I bought a Simms Challenger set. Works great.


----------



## LowHydrogen

I gave a Simms G4 wading jacket but those are STUPID expensive if you don't have a hook-up. I also have had really great luck with Cabelas Guide Series, mine has a neoprene membrane (gasket) in the cuff, I can reach down in the water quickly and not get my arms wet, can't even say that about my G4. My Cabelas jacket is several yrs old so not sure if the new ones are still as good.

If you go with the Challenger here's a link they're on sale on S&C right now.
https://www.steepandcheap.com/simms...s?skid=SMM008F-HEXCMLOD-S&ti=OlNpbW1zOjE6NDM6


----------



## Outearly

I have a Simms Guide jacket that I bought about 5 years ago. Best piece of outdoor gear I own, period.

But Holy Toledo have they gotten expensive.


----------



## zmgsvt

Simms


----------



## Rookiemistake

Thanks yea i saw that if they put the word “guide” on there thats a few hundo more. The simms do look good though


----------



## Capnredfish

Back when I wore one it was Helly Hanson. Tried many others. Outgrew it with age.


----------



## Gatorgrizz27

Depends on what you’re looking for in terms of cost, packability, and conditions it will be used in. 

My favorite fishing/boat jacket is a Grunden’s water resistant shell. They don’t make it any more but it looks similar to this. Awesome for blocking the wind and spray on early morning runs, and will keep you dry in light rain and warm enough in a downpour even if you get a bit wet. 

https://shop.grundens.com/shop/outlet/weather-gage-hooded-jackets/

If you’re likely to be in cold conditions with heavy rain, I’d get something 100% waterproof. Simms or KUIU if you’re fine with spending $, Helly Hansen if you’re on a budget.


----------



## Smackdaddy53

Rookiemistake said:


> Thanks yea i saw that if they put the word “guide” on there thats a few hundo more. The simms do look good though


It’s not just a name change, there’s a few big differences. If you are serious about wading a lot when it’s cold you’ll know why people spend the coin on the best waders, boots, jackets and undergarments out there. If you’re just hanging out fishing in the boat the cheaper gear is fine. Nothing ruins a trip like getting wet balls when it’s 25 degrees outside.


----------



## Rookiemistake

Smackdaddy53 said:


> It’s not just a name change, there’s a few big differences. If you are serious about wading a lot when it’s cold you’ll know why people spend the coin on the best waders, boots, jackets and undergarments out there. If you’re just hanging out fishing in the boat the cheaper gear is fine. Nothing ruins a trip like getting wet balls when it’s 25 degrees outside.

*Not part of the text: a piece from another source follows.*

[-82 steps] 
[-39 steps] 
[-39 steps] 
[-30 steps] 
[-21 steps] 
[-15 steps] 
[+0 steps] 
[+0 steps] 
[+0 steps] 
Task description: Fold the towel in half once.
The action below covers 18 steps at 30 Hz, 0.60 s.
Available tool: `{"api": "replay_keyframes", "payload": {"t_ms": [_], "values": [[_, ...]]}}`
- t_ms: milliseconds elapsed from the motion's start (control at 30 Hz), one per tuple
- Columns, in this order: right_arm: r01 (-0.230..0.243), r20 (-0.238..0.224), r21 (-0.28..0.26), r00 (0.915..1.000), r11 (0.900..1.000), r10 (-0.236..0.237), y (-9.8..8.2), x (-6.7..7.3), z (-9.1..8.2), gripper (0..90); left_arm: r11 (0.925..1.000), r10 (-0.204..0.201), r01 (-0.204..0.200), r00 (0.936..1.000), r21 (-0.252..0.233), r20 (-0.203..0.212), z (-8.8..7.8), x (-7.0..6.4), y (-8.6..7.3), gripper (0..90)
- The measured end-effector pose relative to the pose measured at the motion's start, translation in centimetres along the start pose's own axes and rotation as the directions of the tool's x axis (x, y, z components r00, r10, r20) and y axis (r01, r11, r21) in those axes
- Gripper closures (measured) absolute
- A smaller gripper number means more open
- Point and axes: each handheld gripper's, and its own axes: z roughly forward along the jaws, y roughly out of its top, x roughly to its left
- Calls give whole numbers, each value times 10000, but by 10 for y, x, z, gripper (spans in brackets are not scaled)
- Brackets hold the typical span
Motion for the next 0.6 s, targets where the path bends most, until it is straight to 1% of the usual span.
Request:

Well its gonna double for an offshore jacket as well, i had one of those days before but the boys were not wet just cold as all get out.gotta look into a bib as well


----------



## Ken T

I guide in New York's Catskill mountains and work about every day April through October. Rain and snow squalls are the normal weather. Simms and L.L. Bean have been the best performers for me over the last 20 years. I wear rain jackets out very quickly but these are the ones that last the longest. Simms waders are second to none.


----------



## Caleb.Esparza

I have a pile of rain gear with different purposes in mind for each of them. My Arcteryx beta shell is 6? Years old and shows no wear to speak of. Has kept me dry in snow, backpacking, hunting, fishing and traveling around the world and year-round use working on the water in LA/MS for the past few years. I've just about used them all at this point and the dead bird is where my money goes almost without question. It's laughable how much better the gear that comes from the mountaineering world is than the stuff you get from "fishing specific" brands.


----------



## sjrobin

Sitka shells are also well made


----------



## lemaymiami

Helly Hansen high liner (standard commercial fishermen’s rain gear-unlined).

Buy one size larger than needed so you can wear a hooded sweatshirt underneath when it’s cold. In summer that larger size makes them easier to live with since they’re not “breathable” at all. 

My current set are nearly 30 years old and doing just fine...


----------



## Gatorgrizz27

lemaymiami said:


> Helly Hansen high liner (standard commercial fishermen’s rain gear-unlined).
> 
> Buy one size larger than needed so you can wear a hooded sweatshirt underneath when it’s cold. In summer that larger size makes them easier to live with since they’re not “breathable” at all.
> 
> My current set are nearly 30 years old and doing just fine...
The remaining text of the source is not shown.